Distraught? Yeah, I fucking damn well guess she was. When I think back to what Benjy had looked like . . . His chest was— it was open, and . . .

I don’t want to talk about that anymore.

Maybe Martha was right all along. Crazy old Bible-thumping “Oh my . . .” Martha. Maybe a blood sacrifice was the only thing that could wash away the sins we committed, the innocent blood of a lamb. Maybe Benjy was the expiation that she said the Lord required. I was a sinner and I asked to be saved. The Lord granted my wish but took Benjy’s life in return. That’s the only way I see it. I’ve tried and tried to wrap my brain around it. Why was he given such a unique gift, only to have it taken away— to have his life taken away? Expiation makes sense to me— and at first, I hated Him even more for it. Hated Him, and feared Him too.

They tried John and me separately. We both had public defenders. Neither knew what the fuck they were doing, or didn’t care, or both. John got ten to fifteen years and is eligible for parole in eight. I was sentenced to a term of not less than fifty years and not to exceed my natural life. Natural life— what the fuck is that? I’m up for parole in fifty years, maybe. John and I both testified that Sherm masterminded the whole thing in response to my cancer, and that we were just a couple of duped accomplices, and the bank security cameras documented much of it, but all that defense did was save me from getting a death sentence.

A death sentence . . . I think about that a lot, especially at night. Of being strapped into the electric chair and what it would feel like as all that electricity surged through my body. Of being tied to a gurney and feeling the cool wetness of an alcoholic swab on my arm (to prevent infection), followed by that final sting as the needle delivered a lethal injection.

I think a lot about death.

Michelle.
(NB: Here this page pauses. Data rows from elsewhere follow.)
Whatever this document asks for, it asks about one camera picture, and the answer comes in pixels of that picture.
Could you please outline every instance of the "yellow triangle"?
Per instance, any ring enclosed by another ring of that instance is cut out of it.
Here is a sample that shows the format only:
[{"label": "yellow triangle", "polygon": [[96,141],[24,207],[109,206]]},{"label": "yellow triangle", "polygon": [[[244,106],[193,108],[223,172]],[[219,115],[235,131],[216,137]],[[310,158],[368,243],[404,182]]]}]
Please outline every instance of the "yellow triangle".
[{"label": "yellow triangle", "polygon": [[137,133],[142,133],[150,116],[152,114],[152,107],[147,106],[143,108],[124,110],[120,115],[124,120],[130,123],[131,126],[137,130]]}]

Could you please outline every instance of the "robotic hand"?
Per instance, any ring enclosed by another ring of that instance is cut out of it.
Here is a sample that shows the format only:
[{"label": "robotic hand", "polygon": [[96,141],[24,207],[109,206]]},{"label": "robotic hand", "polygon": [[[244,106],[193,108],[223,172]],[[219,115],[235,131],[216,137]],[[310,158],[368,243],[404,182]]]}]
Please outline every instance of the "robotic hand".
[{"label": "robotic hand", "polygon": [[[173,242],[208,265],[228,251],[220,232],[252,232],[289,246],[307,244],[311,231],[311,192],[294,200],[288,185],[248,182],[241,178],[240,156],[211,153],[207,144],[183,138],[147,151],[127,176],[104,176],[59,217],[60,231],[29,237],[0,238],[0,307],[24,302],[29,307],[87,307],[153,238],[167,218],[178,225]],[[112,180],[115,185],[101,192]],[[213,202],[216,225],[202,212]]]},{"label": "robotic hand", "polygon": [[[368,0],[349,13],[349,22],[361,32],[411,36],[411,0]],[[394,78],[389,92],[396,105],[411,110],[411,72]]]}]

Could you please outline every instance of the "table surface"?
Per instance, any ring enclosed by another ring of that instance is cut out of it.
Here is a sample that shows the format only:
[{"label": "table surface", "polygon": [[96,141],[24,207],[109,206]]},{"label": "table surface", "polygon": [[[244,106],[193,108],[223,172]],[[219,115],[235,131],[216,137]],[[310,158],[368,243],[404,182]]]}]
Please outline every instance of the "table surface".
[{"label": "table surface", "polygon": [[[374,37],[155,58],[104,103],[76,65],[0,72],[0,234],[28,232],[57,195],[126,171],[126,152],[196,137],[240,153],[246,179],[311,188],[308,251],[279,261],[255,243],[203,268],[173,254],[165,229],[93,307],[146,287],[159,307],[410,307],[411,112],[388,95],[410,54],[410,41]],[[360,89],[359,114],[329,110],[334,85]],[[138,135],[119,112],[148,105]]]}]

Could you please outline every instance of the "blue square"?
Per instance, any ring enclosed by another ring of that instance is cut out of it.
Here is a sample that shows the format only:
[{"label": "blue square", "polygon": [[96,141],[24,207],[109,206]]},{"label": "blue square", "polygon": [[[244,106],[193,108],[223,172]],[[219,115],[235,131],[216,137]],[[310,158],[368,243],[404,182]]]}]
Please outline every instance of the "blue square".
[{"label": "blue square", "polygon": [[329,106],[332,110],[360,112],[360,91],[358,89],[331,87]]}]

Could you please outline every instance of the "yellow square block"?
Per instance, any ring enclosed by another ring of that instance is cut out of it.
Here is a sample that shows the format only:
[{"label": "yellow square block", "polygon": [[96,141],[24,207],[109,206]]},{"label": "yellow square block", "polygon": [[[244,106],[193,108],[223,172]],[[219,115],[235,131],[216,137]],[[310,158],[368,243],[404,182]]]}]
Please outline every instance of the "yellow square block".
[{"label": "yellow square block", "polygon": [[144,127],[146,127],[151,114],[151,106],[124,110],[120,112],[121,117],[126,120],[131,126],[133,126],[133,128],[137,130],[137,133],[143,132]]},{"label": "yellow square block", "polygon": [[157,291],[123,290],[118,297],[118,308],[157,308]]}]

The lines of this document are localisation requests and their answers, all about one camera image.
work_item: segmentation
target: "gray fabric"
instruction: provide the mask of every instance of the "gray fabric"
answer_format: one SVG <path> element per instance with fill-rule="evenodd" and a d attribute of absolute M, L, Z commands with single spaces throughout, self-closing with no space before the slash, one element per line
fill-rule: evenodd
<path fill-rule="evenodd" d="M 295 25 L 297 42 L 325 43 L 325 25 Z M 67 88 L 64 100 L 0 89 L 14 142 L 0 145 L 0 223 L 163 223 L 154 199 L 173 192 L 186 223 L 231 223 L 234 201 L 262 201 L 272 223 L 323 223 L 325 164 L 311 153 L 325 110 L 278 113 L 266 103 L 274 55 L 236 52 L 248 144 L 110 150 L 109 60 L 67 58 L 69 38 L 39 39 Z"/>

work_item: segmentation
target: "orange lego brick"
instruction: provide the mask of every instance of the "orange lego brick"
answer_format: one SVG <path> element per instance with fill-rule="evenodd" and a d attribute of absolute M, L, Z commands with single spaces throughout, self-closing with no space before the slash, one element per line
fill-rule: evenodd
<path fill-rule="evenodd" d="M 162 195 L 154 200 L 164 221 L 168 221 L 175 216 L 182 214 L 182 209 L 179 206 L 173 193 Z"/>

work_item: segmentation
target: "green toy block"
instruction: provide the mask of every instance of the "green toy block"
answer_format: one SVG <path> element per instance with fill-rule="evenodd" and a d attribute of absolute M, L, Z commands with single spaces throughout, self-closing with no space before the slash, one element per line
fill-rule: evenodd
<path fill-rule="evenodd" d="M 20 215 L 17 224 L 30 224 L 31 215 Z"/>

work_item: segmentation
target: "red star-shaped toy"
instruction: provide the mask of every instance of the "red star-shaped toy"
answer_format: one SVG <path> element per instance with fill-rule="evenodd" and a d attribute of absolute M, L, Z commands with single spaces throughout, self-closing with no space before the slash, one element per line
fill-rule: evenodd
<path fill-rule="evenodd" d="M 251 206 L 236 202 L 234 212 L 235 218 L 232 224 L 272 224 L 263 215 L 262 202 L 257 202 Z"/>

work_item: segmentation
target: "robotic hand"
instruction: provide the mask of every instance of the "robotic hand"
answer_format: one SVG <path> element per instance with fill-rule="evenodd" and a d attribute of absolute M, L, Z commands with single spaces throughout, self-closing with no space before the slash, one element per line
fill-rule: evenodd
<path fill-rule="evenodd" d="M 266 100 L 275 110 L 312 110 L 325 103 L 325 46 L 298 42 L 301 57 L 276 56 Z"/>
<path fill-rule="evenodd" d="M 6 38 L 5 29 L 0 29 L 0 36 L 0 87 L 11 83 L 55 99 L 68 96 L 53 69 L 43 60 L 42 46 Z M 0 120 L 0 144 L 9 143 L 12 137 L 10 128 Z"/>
Well, she hung in there during the trial. She showed up every day, looking as pretty and beautiful as the day I’d met her. Sometimes she brought T. J. and other times she came alone, while her mom babysat. The trial was hard on her, but it was harder on him. She sat behind me and she held my hand when the verdict was read, and she didn’t cry. She stayed strong.

Roy, Oscar, Kim, and Sharon testified at the trial. None of them brought up Benjy’s abilities. Oscar tried to, just the once, but the prosecutor objected and his statement was stricken from the record. I don’t know what happened to any of them after that. Except for Roy.

Here’s a weird thing. The bank security cameras captured the heist, but when it came to Benjy’s healing acts, all the footage became snow. An electronic glitch I was told. My lawyer tried to use that in our defense, but it didn’t work.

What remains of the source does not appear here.